Exercise goal | Repeat verbatim, and only, the lines of the data below, beginning at the line that contains "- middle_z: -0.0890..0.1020" and stopping after the line that contains "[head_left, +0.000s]".

Source data:
= Beginning of Section =
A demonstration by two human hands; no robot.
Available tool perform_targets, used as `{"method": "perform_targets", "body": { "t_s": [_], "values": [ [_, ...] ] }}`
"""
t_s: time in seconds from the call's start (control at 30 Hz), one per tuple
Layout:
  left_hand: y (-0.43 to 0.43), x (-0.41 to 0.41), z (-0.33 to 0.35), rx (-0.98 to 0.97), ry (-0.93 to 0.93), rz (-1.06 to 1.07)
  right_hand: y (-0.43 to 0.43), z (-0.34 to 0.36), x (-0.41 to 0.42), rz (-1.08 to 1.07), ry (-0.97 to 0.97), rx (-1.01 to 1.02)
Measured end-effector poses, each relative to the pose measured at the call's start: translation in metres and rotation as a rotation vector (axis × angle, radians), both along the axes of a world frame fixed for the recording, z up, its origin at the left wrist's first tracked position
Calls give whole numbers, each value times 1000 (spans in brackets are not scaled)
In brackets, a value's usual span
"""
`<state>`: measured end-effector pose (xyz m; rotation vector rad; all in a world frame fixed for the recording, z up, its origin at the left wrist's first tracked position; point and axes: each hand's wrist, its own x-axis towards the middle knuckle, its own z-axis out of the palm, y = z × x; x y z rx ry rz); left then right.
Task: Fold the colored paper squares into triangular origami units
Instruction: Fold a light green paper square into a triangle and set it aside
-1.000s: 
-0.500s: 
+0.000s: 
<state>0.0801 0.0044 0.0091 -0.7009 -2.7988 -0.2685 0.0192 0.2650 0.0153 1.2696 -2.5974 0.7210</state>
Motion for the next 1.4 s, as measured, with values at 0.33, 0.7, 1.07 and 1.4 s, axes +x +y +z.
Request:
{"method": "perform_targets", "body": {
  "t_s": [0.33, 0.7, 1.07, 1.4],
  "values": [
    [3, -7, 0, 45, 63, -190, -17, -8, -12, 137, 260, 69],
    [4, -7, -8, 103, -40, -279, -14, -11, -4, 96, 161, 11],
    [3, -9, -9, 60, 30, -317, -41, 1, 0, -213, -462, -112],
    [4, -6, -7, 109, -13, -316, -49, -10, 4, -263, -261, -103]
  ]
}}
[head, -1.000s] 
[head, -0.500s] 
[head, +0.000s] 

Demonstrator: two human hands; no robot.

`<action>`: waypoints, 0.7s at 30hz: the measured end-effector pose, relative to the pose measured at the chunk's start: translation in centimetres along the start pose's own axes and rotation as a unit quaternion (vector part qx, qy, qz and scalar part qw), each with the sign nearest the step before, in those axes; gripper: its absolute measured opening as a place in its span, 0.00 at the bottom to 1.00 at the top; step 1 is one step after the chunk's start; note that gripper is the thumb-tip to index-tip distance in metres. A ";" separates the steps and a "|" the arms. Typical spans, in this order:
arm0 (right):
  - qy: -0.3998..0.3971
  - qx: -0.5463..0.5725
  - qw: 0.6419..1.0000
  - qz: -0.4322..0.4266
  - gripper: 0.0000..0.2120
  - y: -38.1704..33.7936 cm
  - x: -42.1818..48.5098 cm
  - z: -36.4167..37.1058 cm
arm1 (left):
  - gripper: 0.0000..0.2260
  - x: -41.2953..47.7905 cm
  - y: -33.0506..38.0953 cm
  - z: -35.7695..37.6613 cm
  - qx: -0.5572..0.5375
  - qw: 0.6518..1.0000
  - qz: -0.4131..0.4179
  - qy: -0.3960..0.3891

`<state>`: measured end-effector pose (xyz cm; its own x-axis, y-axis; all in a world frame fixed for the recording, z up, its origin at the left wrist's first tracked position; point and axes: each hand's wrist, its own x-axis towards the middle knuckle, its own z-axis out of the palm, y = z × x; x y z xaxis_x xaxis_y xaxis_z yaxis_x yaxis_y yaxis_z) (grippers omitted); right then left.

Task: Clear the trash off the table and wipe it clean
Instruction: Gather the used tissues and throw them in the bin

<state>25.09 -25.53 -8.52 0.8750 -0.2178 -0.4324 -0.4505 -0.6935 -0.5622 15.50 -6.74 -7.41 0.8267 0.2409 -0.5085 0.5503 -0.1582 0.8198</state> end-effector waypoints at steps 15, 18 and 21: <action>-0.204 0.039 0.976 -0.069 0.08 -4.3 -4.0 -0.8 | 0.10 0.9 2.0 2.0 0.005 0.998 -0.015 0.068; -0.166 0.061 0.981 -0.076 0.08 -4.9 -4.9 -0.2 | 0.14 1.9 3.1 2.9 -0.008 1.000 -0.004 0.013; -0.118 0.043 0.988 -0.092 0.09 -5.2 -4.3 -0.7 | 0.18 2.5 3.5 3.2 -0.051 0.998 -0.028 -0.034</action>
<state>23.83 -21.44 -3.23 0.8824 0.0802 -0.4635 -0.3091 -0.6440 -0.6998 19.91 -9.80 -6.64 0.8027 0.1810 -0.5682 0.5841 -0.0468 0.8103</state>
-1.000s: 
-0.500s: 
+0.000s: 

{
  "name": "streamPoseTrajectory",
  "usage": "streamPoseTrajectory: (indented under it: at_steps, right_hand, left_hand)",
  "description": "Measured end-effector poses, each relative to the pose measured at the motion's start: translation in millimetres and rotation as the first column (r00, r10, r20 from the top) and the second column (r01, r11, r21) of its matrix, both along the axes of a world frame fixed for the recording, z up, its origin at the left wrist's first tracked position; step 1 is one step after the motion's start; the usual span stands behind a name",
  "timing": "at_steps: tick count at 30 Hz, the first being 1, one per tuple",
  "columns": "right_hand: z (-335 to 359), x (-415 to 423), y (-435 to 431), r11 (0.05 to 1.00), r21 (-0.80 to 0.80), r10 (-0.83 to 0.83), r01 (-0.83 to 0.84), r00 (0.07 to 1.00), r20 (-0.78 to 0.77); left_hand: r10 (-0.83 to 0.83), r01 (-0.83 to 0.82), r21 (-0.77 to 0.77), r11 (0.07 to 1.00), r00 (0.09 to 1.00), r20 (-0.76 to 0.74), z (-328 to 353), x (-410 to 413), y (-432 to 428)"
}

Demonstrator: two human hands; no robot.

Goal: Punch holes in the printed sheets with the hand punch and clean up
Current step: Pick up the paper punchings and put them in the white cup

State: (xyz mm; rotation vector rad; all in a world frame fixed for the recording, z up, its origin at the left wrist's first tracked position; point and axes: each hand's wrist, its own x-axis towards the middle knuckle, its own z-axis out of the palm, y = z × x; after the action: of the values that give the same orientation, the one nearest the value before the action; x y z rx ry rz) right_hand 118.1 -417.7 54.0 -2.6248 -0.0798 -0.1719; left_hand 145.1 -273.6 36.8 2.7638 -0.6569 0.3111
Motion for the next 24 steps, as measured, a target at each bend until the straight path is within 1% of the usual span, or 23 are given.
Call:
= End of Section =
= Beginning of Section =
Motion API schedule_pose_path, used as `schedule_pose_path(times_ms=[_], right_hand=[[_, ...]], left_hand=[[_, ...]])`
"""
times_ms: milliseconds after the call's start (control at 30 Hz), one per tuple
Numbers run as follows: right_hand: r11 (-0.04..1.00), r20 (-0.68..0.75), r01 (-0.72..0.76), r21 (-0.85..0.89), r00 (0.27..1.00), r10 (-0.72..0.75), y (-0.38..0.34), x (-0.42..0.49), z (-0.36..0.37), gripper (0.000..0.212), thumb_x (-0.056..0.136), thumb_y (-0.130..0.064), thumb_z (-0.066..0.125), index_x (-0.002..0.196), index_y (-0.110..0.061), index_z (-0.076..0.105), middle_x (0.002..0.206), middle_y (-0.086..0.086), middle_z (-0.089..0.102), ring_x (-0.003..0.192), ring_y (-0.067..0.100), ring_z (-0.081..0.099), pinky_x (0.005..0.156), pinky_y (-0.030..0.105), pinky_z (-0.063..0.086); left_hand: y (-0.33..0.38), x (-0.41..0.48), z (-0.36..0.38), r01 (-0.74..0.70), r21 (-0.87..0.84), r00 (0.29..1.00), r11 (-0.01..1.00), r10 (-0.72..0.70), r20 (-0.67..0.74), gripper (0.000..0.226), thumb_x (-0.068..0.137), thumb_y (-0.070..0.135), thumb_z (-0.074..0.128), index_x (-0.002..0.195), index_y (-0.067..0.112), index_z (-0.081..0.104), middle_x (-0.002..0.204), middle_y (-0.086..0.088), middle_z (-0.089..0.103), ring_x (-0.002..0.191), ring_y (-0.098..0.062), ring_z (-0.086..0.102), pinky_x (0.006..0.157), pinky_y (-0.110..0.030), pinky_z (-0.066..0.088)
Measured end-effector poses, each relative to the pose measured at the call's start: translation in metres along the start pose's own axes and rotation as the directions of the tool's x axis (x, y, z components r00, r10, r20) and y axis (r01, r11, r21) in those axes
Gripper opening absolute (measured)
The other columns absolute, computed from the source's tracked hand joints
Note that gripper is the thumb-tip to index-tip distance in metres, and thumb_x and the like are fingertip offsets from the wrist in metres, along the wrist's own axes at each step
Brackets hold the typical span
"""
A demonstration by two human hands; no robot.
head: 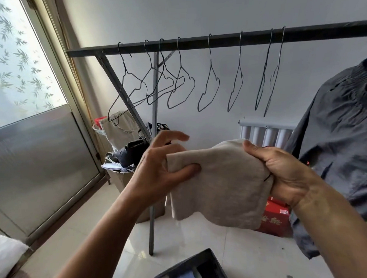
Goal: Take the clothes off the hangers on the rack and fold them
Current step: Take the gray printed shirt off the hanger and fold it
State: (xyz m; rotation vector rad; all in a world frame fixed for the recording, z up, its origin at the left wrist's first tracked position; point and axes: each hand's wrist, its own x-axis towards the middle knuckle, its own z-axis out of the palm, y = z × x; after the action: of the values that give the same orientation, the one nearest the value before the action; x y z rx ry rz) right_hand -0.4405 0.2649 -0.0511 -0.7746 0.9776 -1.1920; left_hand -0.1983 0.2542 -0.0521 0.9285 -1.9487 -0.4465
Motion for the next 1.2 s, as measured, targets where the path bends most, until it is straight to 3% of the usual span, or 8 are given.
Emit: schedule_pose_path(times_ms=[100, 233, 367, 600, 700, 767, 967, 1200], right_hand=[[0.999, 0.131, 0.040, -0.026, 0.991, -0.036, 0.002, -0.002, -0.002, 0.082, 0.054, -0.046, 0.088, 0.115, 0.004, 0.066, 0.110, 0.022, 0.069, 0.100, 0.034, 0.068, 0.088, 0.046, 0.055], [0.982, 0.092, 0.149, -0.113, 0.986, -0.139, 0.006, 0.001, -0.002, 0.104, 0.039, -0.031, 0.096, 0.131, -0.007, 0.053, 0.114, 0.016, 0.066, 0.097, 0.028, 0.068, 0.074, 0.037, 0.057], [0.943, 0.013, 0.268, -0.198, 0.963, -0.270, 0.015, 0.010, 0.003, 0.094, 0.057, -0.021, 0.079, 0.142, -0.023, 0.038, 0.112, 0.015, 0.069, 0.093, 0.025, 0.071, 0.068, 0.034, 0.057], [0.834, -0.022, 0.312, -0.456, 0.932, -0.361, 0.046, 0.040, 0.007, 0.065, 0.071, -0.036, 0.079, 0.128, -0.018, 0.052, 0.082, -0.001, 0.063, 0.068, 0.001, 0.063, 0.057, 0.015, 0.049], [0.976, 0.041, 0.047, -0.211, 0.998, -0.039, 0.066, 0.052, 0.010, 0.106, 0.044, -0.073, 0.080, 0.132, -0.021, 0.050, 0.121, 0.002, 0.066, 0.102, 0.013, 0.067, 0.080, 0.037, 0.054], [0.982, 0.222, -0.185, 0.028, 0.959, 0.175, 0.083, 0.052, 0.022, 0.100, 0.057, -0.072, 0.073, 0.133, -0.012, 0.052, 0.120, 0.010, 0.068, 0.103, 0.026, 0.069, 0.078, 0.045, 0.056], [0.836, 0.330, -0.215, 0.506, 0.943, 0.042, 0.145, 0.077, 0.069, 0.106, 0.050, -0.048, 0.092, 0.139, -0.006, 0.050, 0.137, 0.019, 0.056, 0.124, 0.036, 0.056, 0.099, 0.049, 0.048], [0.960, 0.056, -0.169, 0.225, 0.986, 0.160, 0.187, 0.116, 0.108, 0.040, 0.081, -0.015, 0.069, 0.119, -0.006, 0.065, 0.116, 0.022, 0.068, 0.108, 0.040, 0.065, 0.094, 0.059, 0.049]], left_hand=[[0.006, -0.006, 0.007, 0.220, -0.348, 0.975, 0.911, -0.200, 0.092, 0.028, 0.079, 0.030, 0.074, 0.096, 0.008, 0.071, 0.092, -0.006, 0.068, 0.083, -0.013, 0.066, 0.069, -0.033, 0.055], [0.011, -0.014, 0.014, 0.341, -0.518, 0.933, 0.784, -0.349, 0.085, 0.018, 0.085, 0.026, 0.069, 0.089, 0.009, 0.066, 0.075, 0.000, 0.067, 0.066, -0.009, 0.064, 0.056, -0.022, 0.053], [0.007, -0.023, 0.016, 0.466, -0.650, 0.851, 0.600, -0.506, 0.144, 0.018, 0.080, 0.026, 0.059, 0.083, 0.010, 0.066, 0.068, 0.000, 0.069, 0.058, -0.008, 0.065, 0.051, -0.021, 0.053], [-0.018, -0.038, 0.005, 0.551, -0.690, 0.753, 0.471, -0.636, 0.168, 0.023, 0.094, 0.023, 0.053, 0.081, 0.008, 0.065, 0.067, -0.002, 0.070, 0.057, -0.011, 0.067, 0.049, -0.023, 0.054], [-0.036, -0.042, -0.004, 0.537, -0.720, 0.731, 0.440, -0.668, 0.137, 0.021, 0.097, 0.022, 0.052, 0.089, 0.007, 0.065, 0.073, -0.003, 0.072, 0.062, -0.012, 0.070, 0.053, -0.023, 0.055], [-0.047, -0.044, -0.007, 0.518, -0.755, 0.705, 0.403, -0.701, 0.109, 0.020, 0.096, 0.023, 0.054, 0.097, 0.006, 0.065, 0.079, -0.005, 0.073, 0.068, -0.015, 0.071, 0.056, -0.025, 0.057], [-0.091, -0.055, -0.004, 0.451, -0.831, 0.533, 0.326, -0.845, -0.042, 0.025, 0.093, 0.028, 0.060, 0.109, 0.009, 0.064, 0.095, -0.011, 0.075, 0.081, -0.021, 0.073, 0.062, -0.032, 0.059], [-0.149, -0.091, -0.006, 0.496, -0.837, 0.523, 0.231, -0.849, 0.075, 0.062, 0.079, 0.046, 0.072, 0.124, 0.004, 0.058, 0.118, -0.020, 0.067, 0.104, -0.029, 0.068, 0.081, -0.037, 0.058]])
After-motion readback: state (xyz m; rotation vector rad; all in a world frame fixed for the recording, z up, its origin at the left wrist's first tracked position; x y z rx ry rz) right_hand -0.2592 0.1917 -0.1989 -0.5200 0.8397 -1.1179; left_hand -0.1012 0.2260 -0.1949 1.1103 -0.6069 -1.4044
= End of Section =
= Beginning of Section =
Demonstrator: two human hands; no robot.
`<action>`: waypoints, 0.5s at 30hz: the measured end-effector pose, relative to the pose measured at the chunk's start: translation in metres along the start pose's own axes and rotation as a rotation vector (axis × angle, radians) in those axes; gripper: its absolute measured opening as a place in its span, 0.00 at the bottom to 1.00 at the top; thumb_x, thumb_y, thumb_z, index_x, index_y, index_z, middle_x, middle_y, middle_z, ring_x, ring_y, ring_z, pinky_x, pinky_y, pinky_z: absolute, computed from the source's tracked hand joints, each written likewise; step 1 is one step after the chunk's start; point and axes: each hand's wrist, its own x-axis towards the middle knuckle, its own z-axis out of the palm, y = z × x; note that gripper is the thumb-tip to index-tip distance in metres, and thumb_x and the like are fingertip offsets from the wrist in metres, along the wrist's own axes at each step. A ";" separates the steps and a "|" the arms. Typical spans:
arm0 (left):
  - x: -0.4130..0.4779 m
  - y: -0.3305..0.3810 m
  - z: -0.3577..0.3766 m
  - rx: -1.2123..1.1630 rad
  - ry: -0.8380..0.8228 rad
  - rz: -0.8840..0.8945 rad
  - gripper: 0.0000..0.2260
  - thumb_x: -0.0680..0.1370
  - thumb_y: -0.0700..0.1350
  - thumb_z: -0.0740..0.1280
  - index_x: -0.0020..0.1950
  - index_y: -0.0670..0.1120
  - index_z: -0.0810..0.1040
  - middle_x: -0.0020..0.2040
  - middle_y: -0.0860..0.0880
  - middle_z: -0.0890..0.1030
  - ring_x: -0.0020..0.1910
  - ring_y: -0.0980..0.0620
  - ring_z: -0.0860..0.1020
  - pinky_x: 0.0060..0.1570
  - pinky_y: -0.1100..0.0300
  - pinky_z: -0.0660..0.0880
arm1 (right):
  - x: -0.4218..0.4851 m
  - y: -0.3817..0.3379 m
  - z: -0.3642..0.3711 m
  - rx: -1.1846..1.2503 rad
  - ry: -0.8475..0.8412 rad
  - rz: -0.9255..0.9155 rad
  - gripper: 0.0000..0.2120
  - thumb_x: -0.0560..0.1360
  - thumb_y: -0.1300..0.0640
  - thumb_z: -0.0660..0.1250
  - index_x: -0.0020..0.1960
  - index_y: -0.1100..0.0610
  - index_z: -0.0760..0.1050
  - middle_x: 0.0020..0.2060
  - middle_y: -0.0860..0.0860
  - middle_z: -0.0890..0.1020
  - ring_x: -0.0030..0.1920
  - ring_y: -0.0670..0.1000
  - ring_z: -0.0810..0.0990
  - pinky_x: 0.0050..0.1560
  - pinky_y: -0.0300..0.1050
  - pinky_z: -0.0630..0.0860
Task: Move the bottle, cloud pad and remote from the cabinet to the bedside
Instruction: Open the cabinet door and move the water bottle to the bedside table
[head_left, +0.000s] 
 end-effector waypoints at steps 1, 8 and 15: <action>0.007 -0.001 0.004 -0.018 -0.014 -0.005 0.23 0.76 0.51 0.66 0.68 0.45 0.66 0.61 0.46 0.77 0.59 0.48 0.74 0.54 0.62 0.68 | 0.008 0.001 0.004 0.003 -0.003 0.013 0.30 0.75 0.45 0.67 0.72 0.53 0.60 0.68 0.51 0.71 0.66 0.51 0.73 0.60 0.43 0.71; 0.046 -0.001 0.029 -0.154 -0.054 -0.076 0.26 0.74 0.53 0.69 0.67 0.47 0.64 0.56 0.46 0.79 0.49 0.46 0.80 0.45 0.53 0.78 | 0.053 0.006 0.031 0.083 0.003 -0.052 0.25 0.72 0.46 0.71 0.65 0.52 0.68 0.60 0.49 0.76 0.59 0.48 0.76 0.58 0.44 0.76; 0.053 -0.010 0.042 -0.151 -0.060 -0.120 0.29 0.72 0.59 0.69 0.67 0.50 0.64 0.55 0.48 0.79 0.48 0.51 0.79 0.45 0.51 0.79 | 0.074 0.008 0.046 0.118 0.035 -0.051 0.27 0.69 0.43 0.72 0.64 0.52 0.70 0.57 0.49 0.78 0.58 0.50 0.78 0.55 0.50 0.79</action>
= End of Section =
Answer section |
  - middle_z: -0.0890..0.1020
  - ring_x: -0.0030..0.1920
  - ring_y: -0.0670..0.1000
  - ring_z: -0.0810..0.0990
  - pinky_x: 0.0050..0.1560
  - pinky_y: -0.0300..0.1050
  - pinky_z: -0.0630..0.0860
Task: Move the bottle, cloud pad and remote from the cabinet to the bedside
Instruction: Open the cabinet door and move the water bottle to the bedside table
[head_left, +0.000s] 

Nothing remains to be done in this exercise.